Mandatory Life Classes: A life or debt situation

Alec Gosewehr, Journalism 1 Reporter

More students than ever are questioning what life will be like beyond school. This would seem like a bad thing, and it is. These students have no plans for the future, they have no idea what to do when they grow up. This is why mandatory life classes should be instated.

A survey from Everfi reveals that 83% of American students want financial education in schools. They are disappointed, however, upon learning that only four states out of 50 mandate such classes. Further upon that study, more than a quarter of those same students say they don’t know how to handle themselves financially. When a young person wants to become an adult, they must know how to attain financial stability as well as have a long-standing plan for income and outcome. Schools teach us none of this.

While young adults are struggling doesn’t make sense, schools are teaching us that the mitochondria is the powerhouse of the cell. I believe that science is necessary, with many movements sprouting up claiming that the science we have found isn’t correct.
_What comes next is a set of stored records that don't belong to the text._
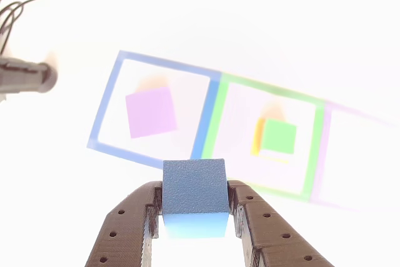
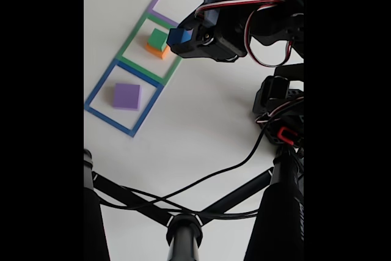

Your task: Tower of hanoi

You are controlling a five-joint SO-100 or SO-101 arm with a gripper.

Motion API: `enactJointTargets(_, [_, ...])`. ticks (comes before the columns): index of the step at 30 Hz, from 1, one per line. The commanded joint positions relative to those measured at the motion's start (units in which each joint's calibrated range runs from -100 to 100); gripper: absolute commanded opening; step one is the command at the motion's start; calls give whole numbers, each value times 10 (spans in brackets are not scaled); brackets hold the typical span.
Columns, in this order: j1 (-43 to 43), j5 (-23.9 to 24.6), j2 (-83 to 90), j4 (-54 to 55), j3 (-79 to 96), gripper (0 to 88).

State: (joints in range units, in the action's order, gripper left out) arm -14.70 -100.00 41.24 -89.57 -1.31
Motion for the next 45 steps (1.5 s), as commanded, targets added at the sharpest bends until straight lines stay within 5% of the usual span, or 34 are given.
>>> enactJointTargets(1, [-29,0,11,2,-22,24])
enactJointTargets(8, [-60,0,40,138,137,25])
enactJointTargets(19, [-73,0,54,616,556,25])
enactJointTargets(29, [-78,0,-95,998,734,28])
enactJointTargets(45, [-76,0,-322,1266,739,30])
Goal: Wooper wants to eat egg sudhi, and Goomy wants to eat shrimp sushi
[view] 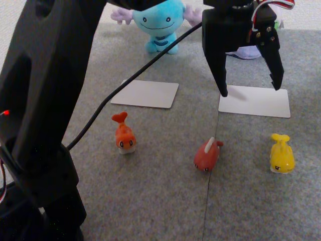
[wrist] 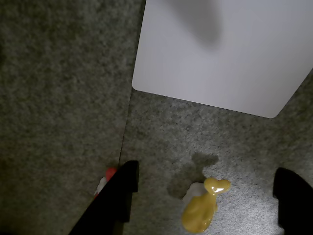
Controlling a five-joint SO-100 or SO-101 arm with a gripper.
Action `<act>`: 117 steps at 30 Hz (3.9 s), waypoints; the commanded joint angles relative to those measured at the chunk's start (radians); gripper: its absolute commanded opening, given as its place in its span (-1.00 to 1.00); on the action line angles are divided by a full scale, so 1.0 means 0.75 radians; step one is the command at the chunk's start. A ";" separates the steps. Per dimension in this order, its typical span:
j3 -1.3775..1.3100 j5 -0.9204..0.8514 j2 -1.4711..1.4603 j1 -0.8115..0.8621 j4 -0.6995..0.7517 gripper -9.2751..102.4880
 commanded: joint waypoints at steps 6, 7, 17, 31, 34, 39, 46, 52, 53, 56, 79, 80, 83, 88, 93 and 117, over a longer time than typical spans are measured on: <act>1.867 0.859 1.127 -0.421 -1.554 -0.27; 1.869 0.859 1.127 -0.421 -1.554 -0.27; 1.865 0.861 1.129 -0.411 -1.554 -0.27; 1.865 0.861 1.317 -0.401 -1.413 -0.27; 1.865 0.861 1.411 -0.411 -1.317 -0.27; 1.865 0.841 1.640 -0.319 -1.201 -0.28; 1.865 0.634 1.784 -0.059 -1.062 -0.28; 1.771 0.403 1.671 0.205 -1.047 -0.28; 1.734 0.380 1.628 0.245 -1.041 -0.28; 1.593 0.282 1.452 0.319 -0.949 -0.28; 0.749 -0.027 0.221 0.460 -0.513 -0.30; 0.749 -0.014 0.209 0.456 -0.513 -0.34; 0.749 -0.006 0.211 0.423 -0.513 -0.46; 0.749 0.002 0.213 0.389 -0.513 -0.62; 0.749 0.051 0.223 0.380 -0.497 -0.80; 0.751 0.894 0.906 -0.589 -0.065 -0.81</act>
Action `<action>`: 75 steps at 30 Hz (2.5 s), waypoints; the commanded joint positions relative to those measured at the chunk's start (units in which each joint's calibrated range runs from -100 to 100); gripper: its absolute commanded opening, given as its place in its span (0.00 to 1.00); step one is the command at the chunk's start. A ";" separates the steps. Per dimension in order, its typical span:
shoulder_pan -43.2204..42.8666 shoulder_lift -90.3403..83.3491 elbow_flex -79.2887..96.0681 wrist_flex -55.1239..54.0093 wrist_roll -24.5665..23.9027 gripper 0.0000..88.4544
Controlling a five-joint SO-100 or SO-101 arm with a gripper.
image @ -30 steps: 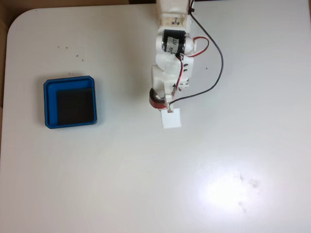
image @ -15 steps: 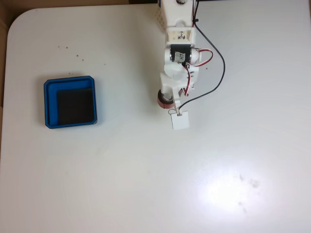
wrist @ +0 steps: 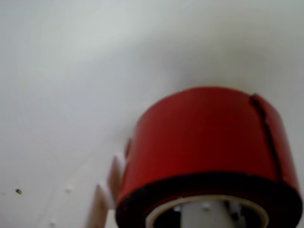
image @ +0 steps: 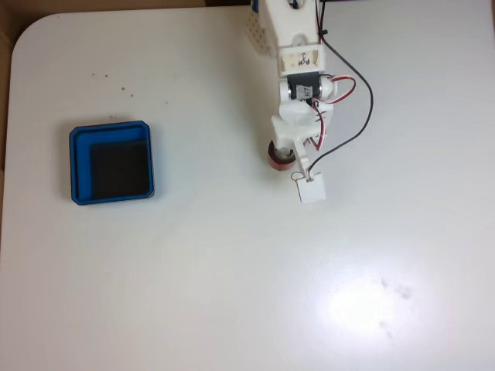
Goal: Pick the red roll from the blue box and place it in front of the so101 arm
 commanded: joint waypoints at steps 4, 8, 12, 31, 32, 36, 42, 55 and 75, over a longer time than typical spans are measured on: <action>0.41 -1.28 2.67 -5.66 -0.02 0.01; 0.61 -0.61 5.45 -5.66 -0.02 0.01; 1.19 -0.69 5.81 -5.66 0.07 0.01; 4.42 -0.53 5.81 -6.15 0.07 0.01; 3.73 -0.53 5.81 -6.15 0.07 0.01; 1.88 -0.44 5.81 -6.15 0.07 0.01; 1.88 1.40 5.81 -6.15 0.07 0.05; 2.56 -1.28 5.09 -6.32 0.15 0.08; 4.22 -34.22 15.97 -6.40 0.07 0.08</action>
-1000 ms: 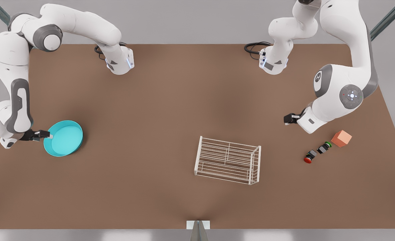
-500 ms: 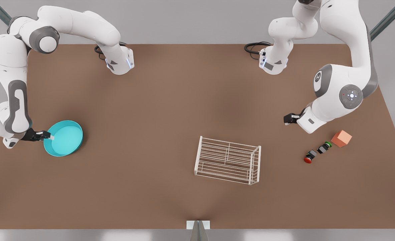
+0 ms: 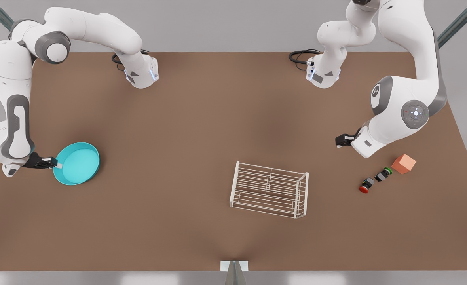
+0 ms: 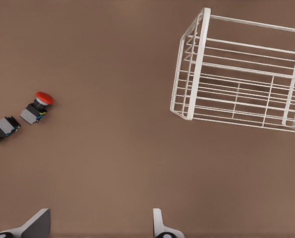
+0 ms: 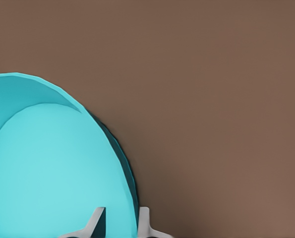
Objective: Place the plate on the shelf with right arm and place the red button switch in the plate with left arm
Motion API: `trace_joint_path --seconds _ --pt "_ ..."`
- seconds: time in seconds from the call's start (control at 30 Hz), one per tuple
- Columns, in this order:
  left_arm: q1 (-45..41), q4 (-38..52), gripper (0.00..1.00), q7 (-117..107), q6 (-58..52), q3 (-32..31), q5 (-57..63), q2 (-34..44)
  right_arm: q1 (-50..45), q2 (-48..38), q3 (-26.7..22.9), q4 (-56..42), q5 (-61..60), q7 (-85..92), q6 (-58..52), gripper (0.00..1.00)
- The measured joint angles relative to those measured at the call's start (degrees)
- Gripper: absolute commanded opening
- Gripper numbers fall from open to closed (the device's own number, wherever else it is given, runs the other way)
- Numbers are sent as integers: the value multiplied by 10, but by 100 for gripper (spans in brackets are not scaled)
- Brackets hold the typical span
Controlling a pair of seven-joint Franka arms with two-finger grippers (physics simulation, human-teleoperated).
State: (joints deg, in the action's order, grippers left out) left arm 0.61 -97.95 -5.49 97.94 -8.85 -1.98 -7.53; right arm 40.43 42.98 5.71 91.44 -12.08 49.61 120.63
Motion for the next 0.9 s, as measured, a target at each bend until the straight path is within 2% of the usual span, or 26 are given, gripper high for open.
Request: trace_joint_path --seconds 0.13,0.27,0.33,0.6,0.9 --pt "0 0 100 0 0 0 0 0 -1 8 0 -2 -1 2 0 39" --pt "0 0 100 0 0 0 0 0 -1 11 0 -9 -1 4 0 22" --pt "0 0 100 0 0 0 0 0 -1 10 0 -10 -2 6 -1 19" --pt "0 0 100 0 0 0 0 0 -3 -5 0 -11 -4 11 -24 18" --pt "-1 -21 100 12 18 1 17 7 -46 -63 1 -12 -28 9 -88 18"
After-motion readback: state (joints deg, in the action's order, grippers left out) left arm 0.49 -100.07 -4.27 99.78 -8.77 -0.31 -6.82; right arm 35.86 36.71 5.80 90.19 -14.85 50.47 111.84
Such movements such as the Anti-vaxxers and the Flat Earth Society could have been stopped if they were properly educated. Science should still be mandatory, and I don’t advise against it. But there needs to be more priority on living skills, more than such classes as geology.

They have attempted to teach us these subjects, though. I remember that in 5th grade they had us study stocks and the stock market. While I understand stocks now, that class was very unclear as to what stocks actually are. At the time, I couldn’t understand what they were and I wasn’t interested. Things like this should be taught in such life classes. Things like this, if taught in late middle school and high school, could be very influential in a young person’s life.

There are many subjects that should be taught in these life classes. Money management, time management, stocks, and the stock market, homeownership, and taxes are a few that come to mind. These skills are things kids like me struggle with. As a kid with ADHD, it’s hard to manage my time wisely, and I put things off or lose track of time constantly. In 2019, around 10% of kids had ADHD. This may sound small, but that’s millions of children. Classes like these could be the world to kids like us, ADHD or non-ADHD alike.

With the ever-growing population, there’s going to be some questions. We’ll have to ask our parents how to do tax returns. We’ll have to learn how to buy a house off the internet. We have to learn all of these skills, and we have so little time to do it. These classes would be able to teach us the skills we need to know while applying to the general population of children. We have around four to seven years to get the education we need for our entire life, and we need to spend that time wisely. These classes could let us be able to survive in this current economy, without having to pay for higher education. We have to learn now before we all go into crippling debt for the rest of our lives.